Add these to the mix of local Kent students such as 17-year-old George Davis, who likes the IB "because I didn't know what I wanted to do and this keeps things open" and Jess Lane, 16, who loves the freedom "to come at subjects from your own perspective" and you have a highly-motivated and engaging group of young people who clamour to say how much they feel like they are part of "a community", "a village", and "are all together in something special and different".

IB students do three main subjects and three minor ones, and these must include mathematics, English and a foreign language, although any of these can be done at a lower level – at Barton Court, some students study languages that are new to them, like Chinese and Italian.

They study theory of knowledge, which includes philosophy and ethics, and write an extended essay on any subject they choose. Game theory and the independence of America are among the subjects chosen by the current batch of students.

They also have to do a certain number of hours of so-called CAS work – creative, action and service activities. For Barton Court pupils, these include sports that students do in their own time, running a project for a local festival, and teaching in dozens of local primary schools.

"And I think it is this, especially the service element, that gives them all that sense of being human beings in common, and makes them feel special," says Driscoll. "It's the doing something, the exposure to other areas, that matures them and gives them a wider view."

Staff at the school came on board after they went on IB training to Athens and everyone at the school now seems delighted with how it is going. "Word about it has spread very quickly. You go into a conference and people say 'Oh you do the IB now, don't you?'" says deputy head, Penny Winston. As a result, other schools are trekking to Canterbury to see how it is done.

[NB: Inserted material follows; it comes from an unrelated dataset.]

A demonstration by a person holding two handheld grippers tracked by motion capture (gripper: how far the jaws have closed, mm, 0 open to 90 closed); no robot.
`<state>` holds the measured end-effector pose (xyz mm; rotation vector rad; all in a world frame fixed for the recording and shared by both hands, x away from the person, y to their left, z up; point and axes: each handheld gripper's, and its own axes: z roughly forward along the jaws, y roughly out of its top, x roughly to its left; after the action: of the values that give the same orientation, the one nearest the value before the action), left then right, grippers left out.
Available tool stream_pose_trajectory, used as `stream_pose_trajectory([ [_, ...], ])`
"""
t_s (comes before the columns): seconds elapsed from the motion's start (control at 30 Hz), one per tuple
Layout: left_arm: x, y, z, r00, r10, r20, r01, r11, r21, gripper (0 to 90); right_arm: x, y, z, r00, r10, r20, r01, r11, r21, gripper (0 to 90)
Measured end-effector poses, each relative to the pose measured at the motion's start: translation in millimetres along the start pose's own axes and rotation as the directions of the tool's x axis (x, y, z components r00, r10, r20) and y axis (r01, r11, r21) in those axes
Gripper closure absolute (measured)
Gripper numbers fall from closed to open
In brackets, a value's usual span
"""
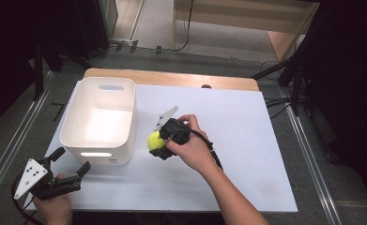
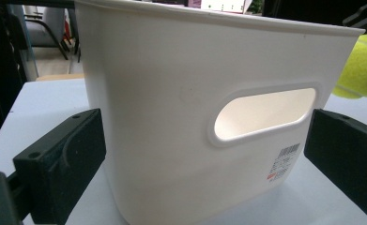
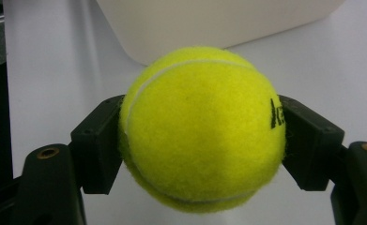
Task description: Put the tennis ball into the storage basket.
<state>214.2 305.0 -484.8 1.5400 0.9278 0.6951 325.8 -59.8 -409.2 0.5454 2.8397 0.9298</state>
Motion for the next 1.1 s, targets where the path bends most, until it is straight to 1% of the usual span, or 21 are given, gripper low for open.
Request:
stream_pose_trajectory([
  [0.03, 0.0, 0.0, 0.0, 1.0, 0.0, 0.0, 0.0, 1.0, 0.0, 0.0, -0.3, 1.3, -0.4, 1.0, -0.004, 0.003, 0.004, 1.0, -0.004, 23.2],
  [0.07, 0.0, 0.0, 0.1, 1.0, 0.0, 0.0, 0.0, 1.0, 0.0, 0.0, 0.5, 2.5, -1.4, 1.0, 0.007, 0.003, -0.007, 1.0, 0.002, 23.3],
  [0.1, 0.1, 0.0, 0.2, 1.0, 0.002, 0.001, -0.002, 1.0, 0.0, 0.0, -0.5, 3.9, -1.4, 1.0, -0.008, -0.001, 0.008, 0.9999, -0.006, 23.2],
  [0.17, 0.0, 0.0, 0.3, 1.0, 0.003, 0.001, -0.003, 1.0, 0.0, 0.0, -0.1, 6.3, -2.7, 1.0, -0.005, -0.001, 0.005, 1.0, -0.002, 23.2],
  [0.2, 0.0, 0.0, 0.3, 1.0, 0.003, 0.001, -0.003, 1.0, 0.0, 0.0, -1.0, 7.5, -2.8, 0.9998, -0.019, -0.004, 0.019, 0.9998, -0.007, 23.3],
  [0.23, 0.0, 0.0, 0.3, 1.0, 0.003, 0.001, -0.003, 1.0, 0.0, 0.0, -0.6, 8.6, -3.7, 0.9999, -0.013, -0.007, 0.013, 0.9999, -0.004, 23.2],
  [0.43, 0.1, 0.1, 0.2, 1.0, 0.002, 0.001, -0.002, 1.0, 0.0, 0.0, -1.1, 14.6, -6.1, 0.9996, -0.024, -0.012, 0.024, 0.9997, -0.008, 23.3],
  [0.47, 0.1, 0.1, 0.2, 1.0, 0.002, 0.001, -0.002, 1.0, 0.0, 0.0, -0.7, 15.5, -6.5, 0.9998, -0.016, -0.014, 0.016, 0.9998, -0.008, 23.2],
  [0.53, 0.0, 0.1, 0.3, 1.0, 0.003, 0.002, -0.003, 1.0, 0.0, 0.0, -2.2, 17.7, -6.8, 0.9992, -0.037, -0.017, 0.037, 0.9991, -0.019, 23.2],
  [0.57, 0.0, 0.1, 0.4, 1.0, 0.003, 0.002, -0.003, 1.0, 0.0, 0.0, -1.3, 18.5, -8.0, 0.9996, -0.021, -0.021, 0.021, 0.9997, -0.012, 23.2],
  [0.63, -0.1, 0.1, 0.4, 1.0, 0.003, 0.002, -0.003, 1.0, 0.0, 0.0, -2.3, 20.8, -8.3, 0.999, -0.037, -0.023, 0.037, 0.9991, -0.022, 23.3],
  [0.7, -0.1, 0.1, 0.4, 1.0, 0.003, 0.002, -0.003, 1.0, 0.0, 0.0, -1.9, 23.0, -9.8, 0.9992, -0.032, -0.023, 0.031, 0.9994, -0.014, 23.3],
  [0.77, -0.1, 0.1, 0.4, 1.0, 0.003, 0.002, -0.003, 1.0, -0.001, 0.0, -3.0, 25.5, -10.1, 0.9986, -0.048, -0.024, 0.047, 0.9985, -0.029, 23.2],
  [0.83, -0.1, 0.1, 0.4, 1.0, 0.003, 0.002, -0.003, 1.0, 0.0, 0.0, -2.3, 27.7, -11.7, 0.9989, -0.039, -0.027, 0.039, 0.9989, -0.027, 23.3],
  [0.87, -0.1, 0.1, 0.4, 1.0, 0.003, 0.002, -0.003, 1.0, -0.001, 0.0, -3.0, 29.0, -12.2, 0.9985, -0.049, -0.027, 0.048, 0.9984, -0.03, 23.3],
  [0.93, 0.0, 0.1, 0.4, 1.0, 0.003, 0.002, -0.003, 1.0, -0.001, 0.0, -2.0, 30.9, -13.3, 0.9991, -0.033, -0.028, 0.032, 0.9991, -0.027, 23.3],
  [0.97, 0.0, 0.1, 0.4, 1.0, 0.003, 0.003, -0.003, 1.0, -0.001, 0.0, -2.6, 32.1, -12.9, 0.9985, -0.048, -0.026, 0.047, 0.9984, -0.033, 23.3],
  [1.0, 0.0, 0.1, 0.4, 1.0, 0.002, 0.003, -0.002, 1.0, -0.001, 0.0, -2.3, 33.1, -13.2, 0.9987, -0.044, -0.026, 0.043, 0.9985, -0.034, 23.2],
  [1.03, 0.0, 0.1, 0.4, 1.0, 0.003, 0.003, -0.003, 1.0, -0.001, 0.0, -2.7, 34.4, -13.4, 0.9982, -0.054, -0.025, 0.053, 0.9979, -0.036, 23.3],
  [1.07, 0.0, 0.1, 0.4, 1.0, 0.002, 0.003, -0.002, 1.0, 0.0, 0.0, -2.3, 35.4, -14.3, 0.9985, -0.047, -0.028, 0.046, 0.9985, -0.031, 23.3],
  [1.1, 0.1, 0.2, 0.4, 1.0, 0.002, 0.003, -0.002, 1.0, 0.0, 0.0, -2.7, 36.7, -14.2, 0.9981, -0.055, -0.029, 0.054, 0.9978, -0.037, 23.3],
])
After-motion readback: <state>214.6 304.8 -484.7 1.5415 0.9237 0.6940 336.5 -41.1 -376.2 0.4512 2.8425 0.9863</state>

But the school is adamant that all or nothing is the only way go. At present, about 180 schools in the UK offer the IB diploma, but almost all run it alongside A-levels, and even Sevenoaks School, the independent school which is well-known for running the IB, only phased out A-levels once the IB was long-established. "But if you have large numbers you can lay all the options on," says Stephen Manning, "and it suits all of the ability range that is destined for university, so any school could do it with their sixth form."

It also allows a school to allocate resources so it can support students properly. Barton Court has an IB co-ordinator, two student mentors and Andy Jeffries, who liaises with the community to set up CAS activities. "Many of our students who have done well under the IB are not the high-fliers," he says. "It brings out different things in people."

A few students have objected to doing maths or a foreign language, "although interestingly not a single one has objected to having to do English," says Moira Driscoll.

The only problem so far has been that some university admissions tutors have pitched offers to students at a much higher level than A-level students would be asked for. When that has happened, the school has made a phone call to explain the IB to the university concerned.

In fact, Barton Court is so delighted with the switch it is now planning to extend the IB throughout the school. Pupils will still take GCSEs, "but it will be taught in an IB way, with loads of cross-curricular work" says Manning. This follows in the wake of another innovation – the timetable now runs on three 100-minute lessons a day.

A few students have dropped out, but those who have stayed praise the way it has helped them think for themselves and organise their time. A number have radically changed their ambitions as a result of following a broad span of subjects and, although they say it's a lot of work compared to their friends doing traditional A-levels, "It's like, who's going to have the last laugh, really," says George Davis. "This prepares us for university much better."